▶ _What you need to do_
Using the data that follows, return exactly the lines from the one that contains "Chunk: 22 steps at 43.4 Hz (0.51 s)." through the one that contains "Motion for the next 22", ends included.

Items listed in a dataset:
━━━━━━━━
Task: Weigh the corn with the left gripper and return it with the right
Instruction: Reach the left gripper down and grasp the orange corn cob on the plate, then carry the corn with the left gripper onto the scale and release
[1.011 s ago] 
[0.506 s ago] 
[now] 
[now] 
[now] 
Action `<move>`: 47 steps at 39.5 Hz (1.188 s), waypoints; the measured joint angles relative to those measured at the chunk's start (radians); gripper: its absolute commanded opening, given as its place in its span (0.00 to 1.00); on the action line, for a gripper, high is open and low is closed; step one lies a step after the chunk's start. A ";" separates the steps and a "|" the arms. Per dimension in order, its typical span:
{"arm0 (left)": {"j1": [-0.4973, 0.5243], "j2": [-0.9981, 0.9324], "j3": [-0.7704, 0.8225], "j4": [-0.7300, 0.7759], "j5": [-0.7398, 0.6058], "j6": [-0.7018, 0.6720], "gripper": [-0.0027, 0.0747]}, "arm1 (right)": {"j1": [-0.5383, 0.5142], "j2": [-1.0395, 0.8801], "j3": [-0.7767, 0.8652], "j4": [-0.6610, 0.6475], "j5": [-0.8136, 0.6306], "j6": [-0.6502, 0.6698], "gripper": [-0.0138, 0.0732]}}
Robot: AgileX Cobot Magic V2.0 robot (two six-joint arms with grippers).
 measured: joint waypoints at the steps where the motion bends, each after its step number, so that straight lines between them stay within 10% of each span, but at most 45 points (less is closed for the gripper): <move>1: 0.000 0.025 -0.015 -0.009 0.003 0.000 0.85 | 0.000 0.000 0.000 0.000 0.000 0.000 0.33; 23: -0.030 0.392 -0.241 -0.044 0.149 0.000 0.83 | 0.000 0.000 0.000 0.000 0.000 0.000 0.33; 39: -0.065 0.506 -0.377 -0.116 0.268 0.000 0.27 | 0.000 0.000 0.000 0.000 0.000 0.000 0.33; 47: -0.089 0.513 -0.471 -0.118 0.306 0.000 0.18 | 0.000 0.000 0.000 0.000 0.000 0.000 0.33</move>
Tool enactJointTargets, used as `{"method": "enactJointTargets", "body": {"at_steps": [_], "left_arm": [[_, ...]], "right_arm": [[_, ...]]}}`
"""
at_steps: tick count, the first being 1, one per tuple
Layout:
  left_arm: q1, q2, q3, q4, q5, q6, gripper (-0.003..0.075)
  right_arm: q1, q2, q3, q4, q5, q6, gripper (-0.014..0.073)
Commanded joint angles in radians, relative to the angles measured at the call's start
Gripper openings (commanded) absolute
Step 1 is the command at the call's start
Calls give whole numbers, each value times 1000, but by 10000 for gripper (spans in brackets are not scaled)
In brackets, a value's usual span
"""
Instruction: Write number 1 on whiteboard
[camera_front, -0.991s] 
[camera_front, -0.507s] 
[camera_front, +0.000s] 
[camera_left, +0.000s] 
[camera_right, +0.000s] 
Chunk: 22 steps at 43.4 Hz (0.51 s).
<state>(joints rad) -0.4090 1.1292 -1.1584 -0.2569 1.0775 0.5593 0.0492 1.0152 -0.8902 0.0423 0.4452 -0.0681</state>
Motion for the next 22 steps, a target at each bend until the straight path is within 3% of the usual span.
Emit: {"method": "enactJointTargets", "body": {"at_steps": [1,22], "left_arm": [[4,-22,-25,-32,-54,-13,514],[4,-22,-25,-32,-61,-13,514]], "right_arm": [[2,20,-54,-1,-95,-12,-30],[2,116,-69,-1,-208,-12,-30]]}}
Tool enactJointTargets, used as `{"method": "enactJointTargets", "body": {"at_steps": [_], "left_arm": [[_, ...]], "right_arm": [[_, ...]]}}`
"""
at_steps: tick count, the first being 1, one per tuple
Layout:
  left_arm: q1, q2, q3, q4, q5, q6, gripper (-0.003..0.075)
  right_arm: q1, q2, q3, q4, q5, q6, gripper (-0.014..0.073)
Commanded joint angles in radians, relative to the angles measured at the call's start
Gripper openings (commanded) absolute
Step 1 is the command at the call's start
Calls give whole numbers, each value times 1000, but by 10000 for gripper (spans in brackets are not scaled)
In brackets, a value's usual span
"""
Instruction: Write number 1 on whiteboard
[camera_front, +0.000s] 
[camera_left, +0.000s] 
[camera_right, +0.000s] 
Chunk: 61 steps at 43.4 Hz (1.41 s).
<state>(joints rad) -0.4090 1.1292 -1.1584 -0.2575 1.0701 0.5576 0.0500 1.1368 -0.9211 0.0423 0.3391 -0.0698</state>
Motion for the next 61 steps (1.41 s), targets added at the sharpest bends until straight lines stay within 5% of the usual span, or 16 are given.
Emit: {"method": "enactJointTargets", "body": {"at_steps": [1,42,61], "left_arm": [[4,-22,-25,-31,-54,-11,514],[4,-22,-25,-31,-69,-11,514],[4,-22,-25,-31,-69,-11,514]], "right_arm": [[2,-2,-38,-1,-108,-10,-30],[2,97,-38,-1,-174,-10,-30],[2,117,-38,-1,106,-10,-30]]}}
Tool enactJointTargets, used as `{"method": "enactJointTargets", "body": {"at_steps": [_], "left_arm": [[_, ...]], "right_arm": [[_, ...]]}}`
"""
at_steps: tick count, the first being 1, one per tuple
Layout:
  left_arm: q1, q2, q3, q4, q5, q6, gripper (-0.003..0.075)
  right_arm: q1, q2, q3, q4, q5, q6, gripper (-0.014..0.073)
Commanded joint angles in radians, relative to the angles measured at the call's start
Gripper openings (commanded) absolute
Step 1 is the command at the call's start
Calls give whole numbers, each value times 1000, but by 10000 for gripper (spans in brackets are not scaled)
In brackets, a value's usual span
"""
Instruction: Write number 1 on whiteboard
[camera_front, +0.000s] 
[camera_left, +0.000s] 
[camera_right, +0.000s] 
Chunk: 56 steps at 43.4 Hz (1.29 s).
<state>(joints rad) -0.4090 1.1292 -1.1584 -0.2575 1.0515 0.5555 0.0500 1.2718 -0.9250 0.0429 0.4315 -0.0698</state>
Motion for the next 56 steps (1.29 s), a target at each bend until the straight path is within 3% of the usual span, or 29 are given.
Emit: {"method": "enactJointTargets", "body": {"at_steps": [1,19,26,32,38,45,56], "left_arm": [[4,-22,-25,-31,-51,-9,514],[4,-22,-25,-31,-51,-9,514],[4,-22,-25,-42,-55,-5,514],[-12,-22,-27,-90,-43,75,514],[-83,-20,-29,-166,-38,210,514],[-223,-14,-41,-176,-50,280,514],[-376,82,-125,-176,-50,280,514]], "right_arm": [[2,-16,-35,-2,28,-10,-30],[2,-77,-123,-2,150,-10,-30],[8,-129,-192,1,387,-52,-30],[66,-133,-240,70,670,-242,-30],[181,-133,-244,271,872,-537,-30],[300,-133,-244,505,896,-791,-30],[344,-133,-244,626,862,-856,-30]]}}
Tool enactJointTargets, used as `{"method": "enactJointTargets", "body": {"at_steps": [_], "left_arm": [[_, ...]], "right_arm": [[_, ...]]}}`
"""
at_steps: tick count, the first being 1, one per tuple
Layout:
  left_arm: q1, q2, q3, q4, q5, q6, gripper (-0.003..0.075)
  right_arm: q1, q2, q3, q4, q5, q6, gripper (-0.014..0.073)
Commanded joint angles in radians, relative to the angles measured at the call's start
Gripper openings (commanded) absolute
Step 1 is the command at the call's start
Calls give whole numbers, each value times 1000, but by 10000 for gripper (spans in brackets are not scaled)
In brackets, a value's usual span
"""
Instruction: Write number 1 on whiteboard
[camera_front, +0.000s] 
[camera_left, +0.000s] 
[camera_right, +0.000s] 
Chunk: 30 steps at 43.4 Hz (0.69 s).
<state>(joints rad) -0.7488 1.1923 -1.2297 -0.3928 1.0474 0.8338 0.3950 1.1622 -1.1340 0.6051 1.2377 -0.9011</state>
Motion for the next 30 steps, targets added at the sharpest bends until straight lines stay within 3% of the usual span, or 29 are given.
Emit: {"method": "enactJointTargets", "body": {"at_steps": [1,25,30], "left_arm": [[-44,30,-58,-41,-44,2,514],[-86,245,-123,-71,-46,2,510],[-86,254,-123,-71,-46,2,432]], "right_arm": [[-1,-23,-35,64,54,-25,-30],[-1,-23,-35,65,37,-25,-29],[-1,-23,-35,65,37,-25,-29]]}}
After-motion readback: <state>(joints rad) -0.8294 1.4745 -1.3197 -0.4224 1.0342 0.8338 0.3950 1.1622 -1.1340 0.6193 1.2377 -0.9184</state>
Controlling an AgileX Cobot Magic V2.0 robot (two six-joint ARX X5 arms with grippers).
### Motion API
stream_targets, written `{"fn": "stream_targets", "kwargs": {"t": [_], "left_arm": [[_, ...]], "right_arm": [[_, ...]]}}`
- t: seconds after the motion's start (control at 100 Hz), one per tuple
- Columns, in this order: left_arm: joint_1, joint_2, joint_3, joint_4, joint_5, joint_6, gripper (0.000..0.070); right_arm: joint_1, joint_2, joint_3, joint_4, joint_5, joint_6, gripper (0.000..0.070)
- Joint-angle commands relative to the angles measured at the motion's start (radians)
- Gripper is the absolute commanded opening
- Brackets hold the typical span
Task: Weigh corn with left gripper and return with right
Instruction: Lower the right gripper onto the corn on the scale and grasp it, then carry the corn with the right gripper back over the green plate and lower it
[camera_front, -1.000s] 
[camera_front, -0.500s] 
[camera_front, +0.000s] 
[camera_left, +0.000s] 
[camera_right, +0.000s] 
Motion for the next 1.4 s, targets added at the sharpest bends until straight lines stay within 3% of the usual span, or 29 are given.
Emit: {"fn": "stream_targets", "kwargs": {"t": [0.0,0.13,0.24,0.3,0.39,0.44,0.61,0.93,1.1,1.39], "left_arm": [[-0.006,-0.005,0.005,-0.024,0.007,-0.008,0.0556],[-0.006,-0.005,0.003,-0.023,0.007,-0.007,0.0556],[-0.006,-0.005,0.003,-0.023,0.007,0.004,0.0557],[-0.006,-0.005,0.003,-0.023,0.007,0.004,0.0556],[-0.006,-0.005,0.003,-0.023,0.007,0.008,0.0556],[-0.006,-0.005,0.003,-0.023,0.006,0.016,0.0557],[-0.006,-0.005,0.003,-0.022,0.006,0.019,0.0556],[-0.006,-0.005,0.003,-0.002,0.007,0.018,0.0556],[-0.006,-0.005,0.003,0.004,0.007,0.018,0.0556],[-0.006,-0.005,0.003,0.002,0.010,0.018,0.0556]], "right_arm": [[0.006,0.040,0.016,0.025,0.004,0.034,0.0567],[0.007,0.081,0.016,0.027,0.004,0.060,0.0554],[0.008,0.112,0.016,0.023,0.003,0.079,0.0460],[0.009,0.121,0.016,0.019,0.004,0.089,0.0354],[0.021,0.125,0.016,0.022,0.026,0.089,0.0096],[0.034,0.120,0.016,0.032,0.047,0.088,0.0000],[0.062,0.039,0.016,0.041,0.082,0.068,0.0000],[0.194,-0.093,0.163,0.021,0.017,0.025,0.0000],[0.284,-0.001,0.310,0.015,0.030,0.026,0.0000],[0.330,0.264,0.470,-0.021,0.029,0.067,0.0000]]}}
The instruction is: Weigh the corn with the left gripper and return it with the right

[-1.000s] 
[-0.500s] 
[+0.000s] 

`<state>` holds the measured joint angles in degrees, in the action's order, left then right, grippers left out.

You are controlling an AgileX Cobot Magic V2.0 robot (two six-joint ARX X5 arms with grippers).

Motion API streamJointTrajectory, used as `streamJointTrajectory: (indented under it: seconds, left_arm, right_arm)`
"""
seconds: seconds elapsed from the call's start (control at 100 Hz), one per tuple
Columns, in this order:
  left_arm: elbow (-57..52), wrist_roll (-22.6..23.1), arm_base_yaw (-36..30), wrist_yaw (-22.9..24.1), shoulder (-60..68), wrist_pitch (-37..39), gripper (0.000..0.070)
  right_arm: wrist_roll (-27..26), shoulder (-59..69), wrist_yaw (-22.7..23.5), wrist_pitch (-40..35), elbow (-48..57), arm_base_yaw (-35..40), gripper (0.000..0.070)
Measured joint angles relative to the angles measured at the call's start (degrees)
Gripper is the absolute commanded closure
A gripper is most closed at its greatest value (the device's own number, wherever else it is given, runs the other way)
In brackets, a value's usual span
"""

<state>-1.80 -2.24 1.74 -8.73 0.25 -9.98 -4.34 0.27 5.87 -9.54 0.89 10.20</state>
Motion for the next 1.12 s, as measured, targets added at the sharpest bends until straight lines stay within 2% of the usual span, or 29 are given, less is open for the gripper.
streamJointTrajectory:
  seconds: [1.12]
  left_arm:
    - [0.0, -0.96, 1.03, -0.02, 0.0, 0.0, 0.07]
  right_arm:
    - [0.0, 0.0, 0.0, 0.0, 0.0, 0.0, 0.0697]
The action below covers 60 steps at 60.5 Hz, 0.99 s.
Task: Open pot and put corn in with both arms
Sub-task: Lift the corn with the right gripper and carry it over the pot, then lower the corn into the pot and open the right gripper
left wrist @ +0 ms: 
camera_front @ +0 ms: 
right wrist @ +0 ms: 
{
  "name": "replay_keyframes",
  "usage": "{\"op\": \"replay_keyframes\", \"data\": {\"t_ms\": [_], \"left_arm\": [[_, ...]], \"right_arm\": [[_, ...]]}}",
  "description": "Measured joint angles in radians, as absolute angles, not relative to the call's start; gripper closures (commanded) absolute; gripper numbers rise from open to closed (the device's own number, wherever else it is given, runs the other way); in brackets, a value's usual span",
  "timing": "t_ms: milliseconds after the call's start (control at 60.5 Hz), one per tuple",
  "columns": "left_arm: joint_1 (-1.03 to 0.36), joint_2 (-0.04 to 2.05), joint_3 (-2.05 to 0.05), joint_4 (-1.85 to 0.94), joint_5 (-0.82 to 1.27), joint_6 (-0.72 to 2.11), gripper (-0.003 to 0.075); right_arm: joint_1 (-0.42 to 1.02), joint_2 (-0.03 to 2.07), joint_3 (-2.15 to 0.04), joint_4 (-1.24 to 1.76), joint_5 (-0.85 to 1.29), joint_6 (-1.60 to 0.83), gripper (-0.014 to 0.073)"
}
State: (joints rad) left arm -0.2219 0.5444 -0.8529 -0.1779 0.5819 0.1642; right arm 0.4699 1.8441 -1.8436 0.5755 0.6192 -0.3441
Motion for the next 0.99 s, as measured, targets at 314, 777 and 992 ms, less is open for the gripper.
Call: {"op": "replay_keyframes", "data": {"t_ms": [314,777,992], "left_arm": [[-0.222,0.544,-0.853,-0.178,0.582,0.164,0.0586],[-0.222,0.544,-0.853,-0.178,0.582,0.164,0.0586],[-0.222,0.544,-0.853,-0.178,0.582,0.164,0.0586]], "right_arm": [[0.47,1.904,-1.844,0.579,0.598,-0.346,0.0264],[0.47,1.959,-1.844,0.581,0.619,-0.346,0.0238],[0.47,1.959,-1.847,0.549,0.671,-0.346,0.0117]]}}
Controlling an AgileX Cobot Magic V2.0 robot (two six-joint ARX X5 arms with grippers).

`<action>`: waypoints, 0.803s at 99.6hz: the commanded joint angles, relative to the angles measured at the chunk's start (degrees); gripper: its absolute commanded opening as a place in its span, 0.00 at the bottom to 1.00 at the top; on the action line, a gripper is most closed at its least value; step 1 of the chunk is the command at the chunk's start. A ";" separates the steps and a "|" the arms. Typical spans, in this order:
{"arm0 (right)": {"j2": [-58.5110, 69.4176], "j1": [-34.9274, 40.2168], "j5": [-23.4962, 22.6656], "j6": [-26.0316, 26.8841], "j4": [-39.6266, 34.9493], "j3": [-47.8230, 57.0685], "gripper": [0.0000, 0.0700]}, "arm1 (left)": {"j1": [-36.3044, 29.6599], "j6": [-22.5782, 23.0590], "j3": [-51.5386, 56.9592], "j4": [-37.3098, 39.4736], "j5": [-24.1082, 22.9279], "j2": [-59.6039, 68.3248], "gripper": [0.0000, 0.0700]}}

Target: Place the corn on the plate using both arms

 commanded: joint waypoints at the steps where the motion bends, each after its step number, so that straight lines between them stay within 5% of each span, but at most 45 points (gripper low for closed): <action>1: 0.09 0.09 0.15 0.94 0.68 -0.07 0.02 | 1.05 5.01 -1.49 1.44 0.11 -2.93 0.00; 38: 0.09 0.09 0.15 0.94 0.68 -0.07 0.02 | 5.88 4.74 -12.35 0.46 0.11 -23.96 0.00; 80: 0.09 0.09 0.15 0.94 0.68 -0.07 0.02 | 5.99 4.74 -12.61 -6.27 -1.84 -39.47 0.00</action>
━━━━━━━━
▶ _Response to this exercise_
Chunk: 22 steps at 43.4 Hz (0.51 s).
<state>(joints rad) -0.4090 1.1292 -1.1584 -0.2569 1.0775 0.5593 0.0492 1.0152 -0.8902 0.0423 0.4452 -0.0681</state>
Motion for the next 22 steps, a target at each bend until the straight path is within 3% of the usual span.

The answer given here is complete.